Exercise:
The response should contain only the line with "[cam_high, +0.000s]" and every line after it to the end of the listing below, duplicated exactly; no picture belongs in it.

Data supplied:
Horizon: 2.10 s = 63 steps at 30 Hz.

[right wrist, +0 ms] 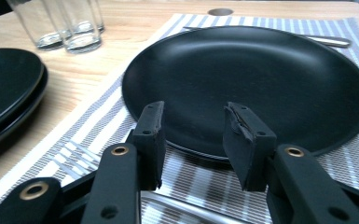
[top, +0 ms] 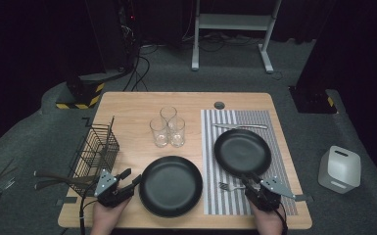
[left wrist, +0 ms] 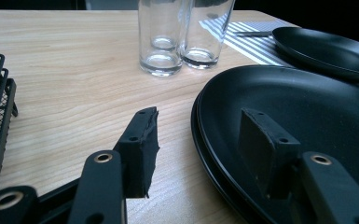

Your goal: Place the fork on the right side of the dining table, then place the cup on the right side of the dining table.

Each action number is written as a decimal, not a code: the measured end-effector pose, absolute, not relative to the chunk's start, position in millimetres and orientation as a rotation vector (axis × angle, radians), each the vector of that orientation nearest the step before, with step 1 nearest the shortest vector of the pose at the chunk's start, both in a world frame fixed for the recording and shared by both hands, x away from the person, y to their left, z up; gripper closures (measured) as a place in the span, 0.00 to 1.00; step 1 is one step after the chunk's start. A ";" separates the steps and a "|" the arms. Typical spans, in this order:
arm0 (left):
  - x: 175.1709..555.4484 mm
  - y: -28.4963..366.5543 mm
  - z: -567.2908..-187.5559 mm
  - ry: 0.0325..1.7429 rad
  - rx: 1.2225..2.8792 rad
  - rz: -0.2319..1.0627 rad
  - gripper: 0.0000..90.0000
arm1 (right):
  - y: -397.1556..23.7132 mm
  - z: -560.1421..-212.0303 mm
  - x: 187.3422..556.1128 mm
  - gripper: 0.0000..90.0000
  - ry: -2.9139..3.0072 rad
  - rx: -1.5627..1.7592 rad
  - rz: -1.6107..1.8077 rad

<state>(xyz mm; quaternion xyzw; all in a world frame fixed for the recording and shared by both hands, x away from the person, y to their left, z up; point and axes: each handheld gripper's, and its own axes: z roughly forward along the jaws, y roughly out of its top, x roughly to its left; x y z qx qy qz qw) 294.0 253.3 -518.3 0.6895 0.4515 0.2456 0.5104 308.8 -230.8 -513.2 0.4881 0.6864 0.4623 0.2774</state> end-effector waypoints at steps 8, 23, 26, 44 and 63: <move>294.4 253.7 -518.8 1.089 1.658 0.589 0.53 | -209.1 -510.1 313.0 0.64 1.907 1.245 1.245; 296.0 250.8 -521.2 1.090 1.684 0.601 0.55 | -172.9 -505.6 322.9 0.57 1.998 1.154 1.214; 296.0 250.2 -521.3 1.092 1.683 0.603 0.55 | -168.1 -503.9 325.1 0.56 2.014 1.163 1.222; 297.9 247.8 -519.9 1.078 1.705 0.607 0.53 | -143.6 -489.6 341.6 0.47 2.036 1.181 1.242; 299.2 247.0 -521.3 1.095 1.712 0.593 0.50 | -122.3 -469.4 352.1 0.39 2.039 1.091 1.248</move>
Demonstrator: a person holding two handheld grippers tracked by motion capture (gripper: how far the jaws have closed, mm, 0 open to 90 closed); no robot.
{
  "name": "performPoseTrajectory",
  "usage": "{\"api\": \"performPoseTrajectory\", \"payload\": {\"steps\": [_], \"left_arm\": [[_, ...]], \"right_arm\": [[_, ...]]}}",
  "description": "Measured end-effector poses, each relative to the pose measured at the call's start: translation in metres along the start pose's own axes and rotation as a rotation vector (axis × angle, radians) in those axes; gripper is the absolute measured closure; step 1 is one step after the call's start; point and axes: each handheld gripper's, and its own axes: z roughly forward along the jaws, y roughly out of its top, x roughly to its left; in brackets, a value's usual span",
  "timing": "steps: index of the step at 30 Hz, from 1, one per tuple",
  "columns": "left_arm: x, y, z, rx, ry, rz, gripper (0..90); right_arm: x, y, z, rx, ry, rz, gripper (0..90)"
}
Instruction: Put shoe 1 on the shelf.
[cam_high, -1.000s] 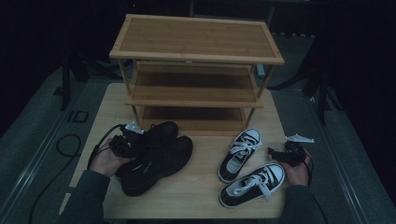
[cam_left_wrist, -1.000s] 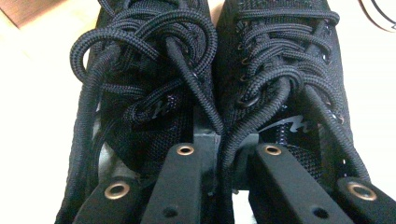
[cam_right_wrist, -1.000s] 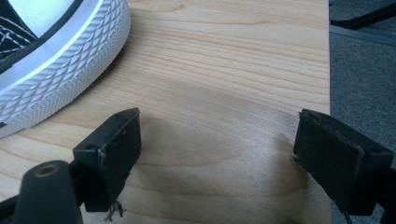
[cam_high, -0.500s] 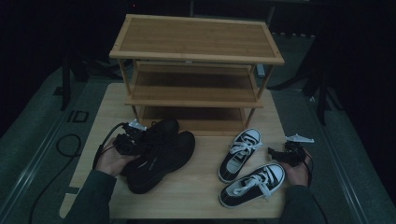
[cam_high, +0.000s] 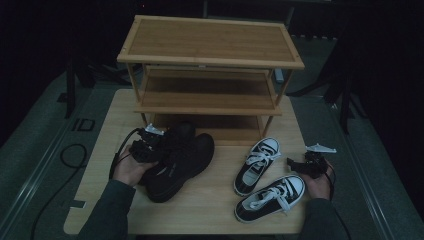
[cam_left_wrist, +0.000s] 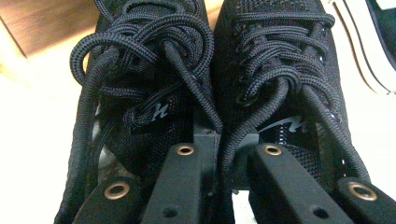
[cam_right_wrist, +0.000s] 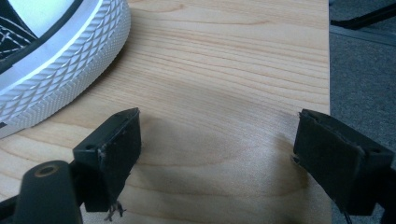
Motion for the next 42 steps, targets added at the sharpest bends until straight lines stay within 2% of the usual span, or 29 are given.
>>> {"api": "performPoseTrajectory", "payload": {"steps": [13, 16, 30, 42], "left_arm": [[-0.009, 0.015, 0.011, -0.019, 0.048, -0.032, 85.0], [-0.01, 0.018, 0.014, -0.008, 0.054, -0.013, 84.9], [-0.017, 0.031, 0.028, -0.022, 0.09, -0.032, 85.0], [-0.023, 0.043, 0.044, -0.027, 0.194, -0.063, 85.0]], "right_arm": [[0.0, 0.0, 0.0, 0.0, 0.0, 0.0, 14.9], [0.0, 0.0, 0.0, 0.0, 0.0, 0.0, 14.9], [0.0, 0.0, 0.0, 0.0, 0.001, 0.0, 14.9], [0.0, 0.0, 0.0, 0.0, 0.001, 0.0, 14.9]]}}
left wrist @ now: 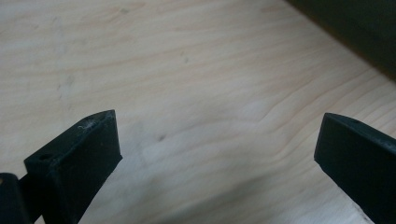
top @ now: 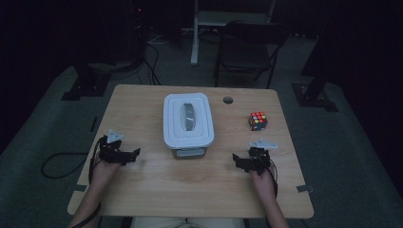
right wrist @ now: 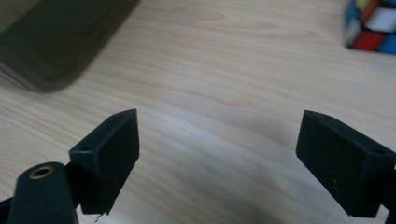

Result of the task:
[cam_high, +0.000s] 
[cam_left_wrist, +0.000s] 
[cam_right_wrist, +0.000s] 
Motion for the next 42 steps, targets added at the sharpest bends until straight lines stay within 2% of the usual span, or 29 are given.
>>> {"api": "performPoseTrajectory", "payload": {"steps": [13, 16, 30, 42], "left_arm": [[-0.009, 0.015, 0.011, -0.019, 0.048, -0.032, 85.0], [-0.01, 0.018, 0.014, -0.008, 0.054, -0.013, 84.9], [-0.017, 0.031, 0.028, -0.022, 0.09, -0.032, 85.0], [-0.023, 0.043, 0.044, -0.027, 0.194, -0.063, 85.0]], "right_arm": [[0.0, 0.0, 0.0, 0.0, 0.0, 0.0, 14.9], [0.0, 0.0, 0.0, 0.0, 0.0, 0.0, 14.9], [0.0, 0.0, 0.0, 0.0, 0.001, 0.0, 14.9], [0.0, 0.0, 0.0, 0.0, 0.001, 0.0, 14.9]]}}
left wrist @ now: 
top @ now: 
right wrist @ now: 

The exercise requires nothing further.